"Be okay if I set down a spell and look at this?"
"Sure thing, help yourself. Can I get ya a cup of coffee or anything?"
"No, ma’am, I’ll just…" With the paper he gestured toward the row of high-backed booths, turned and folded his lanky frame into one of them. From the corner of his eye he saw the waitress produce a compact and begin to paint her lips. He buried his face in the Whitney Register. Headlines about the war in Europe; disclosure of a secret meeting between President Roosevelt and Prime Minister Churchill, who’d drafted something called the Atlantic Charter; Joe DiMaggio playing another in his long string of safe-hit games; Citizen Kane, starring Orson Welles, showing at someplace called The Gem; the announcement of a garden party coming up on Monday; an advertisement for automobile repair beside another for harness repair; the funeral announcement of someone named Idamae Dell Randolph, born 1879 in Burnt Corn, Alabama, died in the home of her daughter, Elsie Randolph Blythe on August 8, 1941. The want ads were simple enough to locate in the eight-page edition: a roving lawyer would be in town the first and third Mondays of each month and could be found in Room 6 of the Town Hall; someone had a good used daybed for sale; someone wanted a husband…
A husband?
Will’s eyes backtracked and read the whole ad, the same one she’d tacked up on the time board at the mill.

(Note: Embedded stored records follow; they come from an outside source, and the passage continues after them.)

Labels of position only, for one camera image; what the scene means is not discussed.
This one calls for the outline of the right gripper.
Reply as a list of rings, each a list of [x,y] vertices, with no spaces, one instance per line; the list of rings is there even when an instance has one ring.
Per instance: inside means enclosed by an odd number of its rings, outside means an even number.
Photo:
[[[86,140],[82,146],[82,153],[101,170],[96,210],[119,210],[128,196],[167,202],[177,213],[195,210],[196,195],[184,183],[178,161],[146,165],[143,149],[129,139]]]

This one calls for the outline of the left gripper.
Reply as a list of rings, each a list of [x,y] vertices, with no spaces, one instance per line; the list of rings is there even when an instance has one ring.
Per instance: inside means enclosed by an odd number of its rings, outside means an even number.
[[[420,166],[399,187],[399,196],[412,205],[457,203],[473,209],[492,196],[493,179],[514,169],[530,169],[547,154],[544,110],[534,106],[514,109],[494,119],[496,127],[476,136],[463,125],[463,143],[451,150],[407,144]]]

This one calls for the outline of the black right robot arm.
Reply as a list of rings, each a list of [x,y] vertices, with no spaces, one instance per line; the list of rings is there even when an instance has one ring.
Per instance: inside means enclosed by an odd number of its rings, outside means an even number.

WANTED-A HUSBAND. Need healthy man of any age willing to work a spread and share the place. See E. Dinsmore, top of Rock Creek Road.

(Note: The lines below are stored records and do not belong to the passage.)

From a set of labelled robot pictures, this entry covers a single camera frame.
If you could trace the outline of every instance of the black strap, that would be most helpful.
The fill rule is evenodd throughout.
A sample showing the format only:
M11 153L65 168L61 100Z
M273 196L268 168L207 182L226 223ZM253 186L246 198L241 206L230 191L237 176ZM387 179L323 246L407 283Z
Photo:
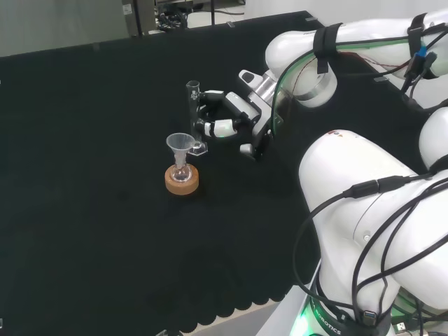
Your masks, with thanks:
M313 41L314 56L317 58L317 74L325 74L328 72L328 60L323 51L323 44L325 43L326 28L319 28L316 30Z
M407 29L407 39L409 42L409 53L411 57L415 55L415 53L419 52L421 49L421 37L423 36L423 32L425 30L425 25L423 21L425 20L426 13L420 14L414 19L412 19L411 26ZM425 79L434 79L437 76L434 75L431 71L427 71Z
M313 51L317 59L317 74L328 73L328 58L337 55L337 31L342 23L316 30L313 41Z

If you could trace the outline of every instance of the glass funnel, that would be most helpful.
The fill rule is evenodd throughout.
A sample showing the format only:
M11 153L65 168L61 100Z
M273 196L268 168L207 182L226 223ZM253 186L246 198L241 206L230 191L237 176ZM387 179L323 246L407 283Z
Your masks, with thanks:
M195 138L185 133L174 133L167 137L167 145L173 150L176 164L170 172L173 181L186 182L193 175L187 164L187 153L195 145Z

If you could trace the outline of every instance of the black cloth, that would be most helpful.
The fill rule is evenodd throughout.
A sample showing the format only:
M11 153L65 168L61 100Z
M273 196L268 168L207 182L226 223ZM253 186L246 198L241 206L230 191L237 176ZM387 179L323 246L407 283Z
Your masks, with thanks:
M189 160L199 190L175 197L165 139L188 132L185 84L247 91L277 35L312 30L306 12L0 59L0 318L7 335L154 335L191 331L252 302L281 300L308 210L306 149L353 130L422 172L424 118L389 83L340 79L331 101L294 108L261 163L239 143ZM368 71L355 59L336 72ZM319 252L299 251L303 281Z

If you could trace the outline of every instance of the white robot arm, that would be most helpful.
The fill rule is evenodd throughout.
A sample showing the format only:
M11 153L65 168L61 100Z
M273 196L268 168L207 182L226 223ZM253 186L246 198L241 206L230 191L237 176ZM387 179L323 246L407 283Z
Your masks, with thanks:
M429 72L434 76L448 73L448 40L440 39L446 34L448 10L428 13L421 21L421 45L430 46L429 51L437 55ZM376 19L342 24L335 36L338 53L356 53L366 62L380 65L399 78L404 78L413 56L410 53L408 30L413 19ZM328 72L318 73L318 60L314 54L314 39L317 31L290 31L276 37L266 49L269 68L262 76L243 70L239 78L251 94L248 102L260 112L260 119L253 128L252 152L260 153L260 144L266 134L273 132L271 116L285 97L295 98L301 105L313 108L325 104L335 93L337 77L331 66Z
M408 20L365 20L340 26L335 46L339 53L357 53L368 62L386 70L400 67L394 74L404 78L411 58L408 45ZM426 14L422 21L421 43L437 55L430 71L435 76L448 74L448 40L440 39L446 29L448 10ZM269 70L259 76L242 71L239 77L251 88L248 102L260 111L259 125L253 129L254 147L261 134L270 133L274 105L283 96L292 96L300 104L312 108L326 103L335 93L337 78L331 67L318 73L318 60L313 53L316 31L290 31L276 37L267 48ZM410 183L391 192L359 199L342 199L323 210L314 219L321 245L321 270L318 275L322 294L329 300L352 305L354 272L363 250L382 224L428 186L448 179L448 107L440 108L422 129L419 148L425 165L433 173L430 181ZM415 173L380 147L350 131L337 130L323 135L307 151L299 169L299 178L309 209L315 210L331 197L357 183L387 176L411 176ZM382 256L389 237L403 216L393 220L372 245L359 269L357 283L381 272ZM422 200L397 231L385 259L385 270L421 253L448 235L448 192L439 192ZM443 245L420 261L368 284L357 294L356 304L364 312L379 318L388 312L400 287L438 308L448 309L448 245ZM335 312L323 307L335 320ZM331 325L314 305L307 305L309 330L306 335L344 335ZM353 310L344 312L356 320ZM372 334L395 335L392 328L373 330Z

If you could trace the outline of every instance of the cork base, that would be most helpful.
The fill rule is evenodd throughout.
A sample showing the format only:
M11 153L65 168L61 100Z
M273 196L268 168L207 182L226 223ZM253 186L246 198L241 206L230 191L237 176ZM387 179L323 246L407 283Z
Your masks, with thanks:
M165 185L169 192L175 194L175 195L188 195L191 194L193 191L197 189L199 186L199 172L197 171L196 167L189 164L192 176L191 179L186 182L176 182L173 181L173 179L170 176L171 169L173 169L174 165L172 165L170 168L168 168L165 172Z

A healthy man of any age? No wonder the millhands called her crazy.
His eyes moved on: somebody had homemade rag rugs for sale; a nearby town needed a dentist and a mercantile establishment an accountant.
But nobody needed a drifter fresh out of Huntsville State Penitentiary who’d picked fruit and ridden freights and wrangled cattle and drifted half the length of this country in his day.